A multi-source weather data engineering platform built on Lambda Architecture principles, designed to collect, process, store, and analyze aviation weather data from multiple sources including NOAA, AWS, and potentially other providers.
This project consists of two major components:
Source-agnostic weather data platform with Lambda Architecture implementation:
- weather-common: Shared models and interfaces (source-agnostic)
- weather-ingestion: Universal data collection and S3 upload (Speed Layer)
- weather-processing: Stream and batch processing (Batch Layer)
- weather-storage: Multi-backend storage (Snowflake, DynamoDB, S3) with Phase 4 GSI implementation
- weather-analytics: Universal analytics and reporting (Serving Layer)
- weather-infrastructure: AWS CDK infrastructure as code
Original NOAA-specific METAR/TAF decoder (maintained for reference and gradual migration)

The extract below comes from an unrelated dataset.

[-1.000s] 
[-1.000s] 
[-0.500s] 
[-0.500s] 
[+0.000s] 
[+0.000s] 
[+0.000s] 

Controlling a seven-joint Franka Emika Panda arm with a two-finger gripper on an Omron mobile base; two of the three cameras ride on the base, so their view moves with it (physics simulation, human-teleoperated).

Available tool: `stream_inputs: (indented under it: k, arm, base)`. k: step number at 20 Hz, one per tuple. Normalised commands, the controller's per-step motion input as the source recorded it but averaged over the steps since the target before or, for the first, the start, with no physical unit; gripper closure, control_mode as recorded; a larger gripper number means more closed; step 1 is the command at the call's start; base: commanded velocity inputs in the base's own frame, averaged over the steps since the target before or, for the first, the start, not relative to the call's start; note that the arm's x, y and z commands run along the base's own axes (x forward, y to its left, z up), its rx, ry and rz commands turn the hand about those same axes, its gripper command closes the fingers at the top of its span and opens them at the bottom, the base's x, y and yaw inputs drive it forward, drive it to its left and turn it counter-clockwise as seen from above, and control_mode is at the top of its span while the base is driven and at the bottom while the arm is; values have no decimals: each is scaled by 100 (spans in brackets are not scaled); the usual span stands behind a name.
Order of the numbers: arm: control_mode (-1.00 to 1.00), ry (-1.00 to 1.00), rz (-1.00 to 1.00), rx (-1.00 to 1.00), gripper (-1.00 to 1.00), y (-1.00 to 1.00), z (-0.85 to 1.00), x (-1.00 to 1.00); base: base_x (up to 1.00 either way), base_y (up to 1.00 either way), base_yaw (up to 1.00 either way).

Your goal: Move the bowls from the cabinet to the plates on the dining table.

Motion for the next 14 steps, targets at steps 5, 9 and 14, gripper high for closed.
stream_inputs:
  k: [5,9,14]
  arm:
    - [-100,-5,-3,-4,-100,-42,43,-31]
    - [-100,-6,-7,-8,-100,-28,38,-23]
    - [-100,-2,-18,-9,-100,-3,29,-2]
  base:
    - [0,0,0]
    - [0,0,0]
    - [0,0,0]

The platform implements Lambda Architecture to handle both real-time and batch processing:
- Speed Layer: Real-time ingestion of weather data from multiple sources → S3 → DynamoDB with time-bucket GSI
- Batch Layer: Historical data processing and reprocessing
- Serving Layer: Unified query interface combining real-time and batch views
- Java 17+: Modern Java features and performance
- Maven: Multi-module build management
- AWS Services: S3, Lambda, DynamoDB, CloudWatch
- Snowflake: Data warehouse for analytics
- JUnit 5: Comprehensive testing framework
- JaCoCo: Code coverage analysis
- SonarQube: Code quality and security scanning
- Log4j2/Logback: Enterprise logging with centralized configuration
- GitHub Actions: CI/CD pipeline
- LocalStack: Local DynamoDB testing with Testcontainers
METAR (Meteorological Aerodrome Report) is a current weather report format used in aviation. Typical METAR reports contain information such as location, report issue time, wind, visibility, clouds, weather phenomena, temperature, dewpoint, and atmospheric pressure.
Example METAR:
2021/12/28 01:52 KCLT 280152Z 22006KT 10SM BKN240 17/13 A2989 RMK AO2 SLP116 T01720133
TAF (Terminal Aerodrome Forecast) is a weather forecast report format used in aviation. TAF reports provide trends and changes in visibility, wind, clouds, and weather over periods of time.
Example TAF:
2021/12/28 02:52 TAF AMD KCLT 280150Z 2802/2906 21006KT P6SM SCT040 BKN150 FM281100 22005KT P6SM SCT008
- Java 17 or higher
- Maven 3.8+
- AWS CLI configured (for deployment)
- Snowflake account (for data warehouse features)
# Clone the repository
git clone https://github.com/bclasky1539/noakweather-engineering-pipeline.git
cd noakweather-engineering-pipeline
# Build and test legacy module
cd noakweather-legacy
./wethb.sh # Build
./wetht.sh # Test with coverage
mvn clean install
# Build and test platform modules
cd ../noakweather-platform
./wethb.sh # Build
./wetht.sh # Test with coverage
mvn clean install
# Build entire project from root
cd ..
mvn clean install
# Run tests with coverage
mvn test jacoco:report
# View coverage report
open target/site/jacoco/index.html
# Run SonarQube analysis
mvn clean verify sonar:sonar \
-Dsonar.organization=bclasky1539 \
-Dsonar.host.url=https://sonarcloud.io \
-Dsonar.login=$SONAR_TOKEN
-
AWS IAM User Setup for DynamoDB - Complete guide for creating AWS IAM users with DynamoDB permissions
- IAM user creation and permission setup
- Access key generation and secure storage
- AWS credentials file configuration
- Security best practices and troubleshooting
-
S3 Bucket Setup - Comprehensive guide for configuring S3 buckets for dual-storage weather data
- AWS CLI and Console bucket creation
- Lifecycle policies for cost optimization (30-day retention, Glacier archival)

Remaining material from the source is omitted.